A Polícia Civil do Rio Grande do Sul criou um novo protocolo de atendimento para agilizar as buscas por pessoas desaparecidas que fazem parte de grupos vulneráveis. A medida abrange crianças, adolescentes, idosos, mulheres em situação de violência e pessoas com deficiências físicas e intelectuais, com o objetivo de padronizar a atuação das delegacias em todo o estado.

Saiba mais detalhes sobre como vai funcionar a medida a seguir.

Divulgação/PC

Alta taxa de resolução e foco na vulnerabilidade

Atualmente, o Rio Grande do Sul tem 154 casos de desaparecimento em aberto. Desde o início do ano, foram registrados 1.649 episódios, dos quais 1.495 resultaram em localização, o que representa uma taxa de sucesso de 90,7% nas investigações. A maior concentração de desaparecidos ocorre nas faixas etárias de menores de 12 anos e de 12 a 17 anos. Antes da implementação da nova regra, cada delegacia realizava as investigações com base apenas na sua própria experiência local.

Classificação de risco por cores

A principal novidade é a adoção de uma classificação de risco dividida por cores para definir a urgência de cada caso. A categoria vermelha (risco crítico com resposta imediata) é aplicada para crianças menores de 12 anos, pessoas com Alzheimer ou demência, suspeitas de sequestro e vítimas de violência. A cor laranja (alto risco) abrange adolescentes, idosos e pessoas com histórico de desaparecimento. Já a cor amarela (risco moderado) serve para os casos onde não há fatores agravantes aparentes.

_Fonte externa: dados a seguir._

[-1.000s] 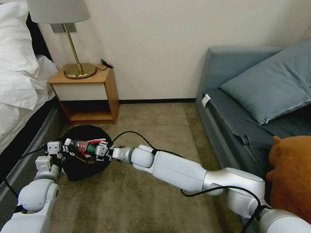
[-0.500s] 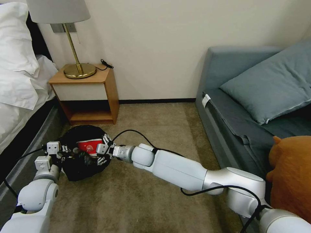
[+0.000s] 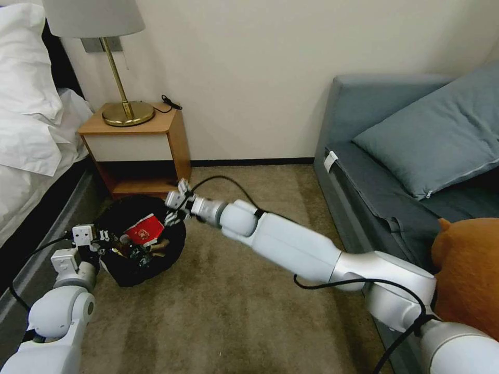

Ações divididas pelo relógio

O documento também estabelece diretrizes mínimas de atuação divididas por horas. Nas primeiras duas horas, a polícia deve registrar o caso, coletar fotos recentes, entrevistar familiares e checar hospitais de forma preliminar. Nas primeiras seis horas, a equipe foca no levantamento de dados, análise de redes sociais e identificação de possíveis conflitos. Em até 24 horas, os agentes precisam realizar diligências presenciais em locais onde a pessoa possa estar e buscar imagens de câmeras de monitoramento.

O mito de esperar 24 horas

A instituição reforça um alerta muito importante para a população: é um grande mito a ideia de que é preciso aguardar 24 horas para registrar uma ocorrência de sumiço. A notificação deve ser feita de forma imediata. A orientação das autoridades é que qualquer mudança brusca na rotina, sem que se tenha conhecimento do paradeiro da pessoa, seja comunicada rapidamente. Quanto mais rápido as famílias fornecerem detalhes e fotos, maiores são as chances de uma localização segura.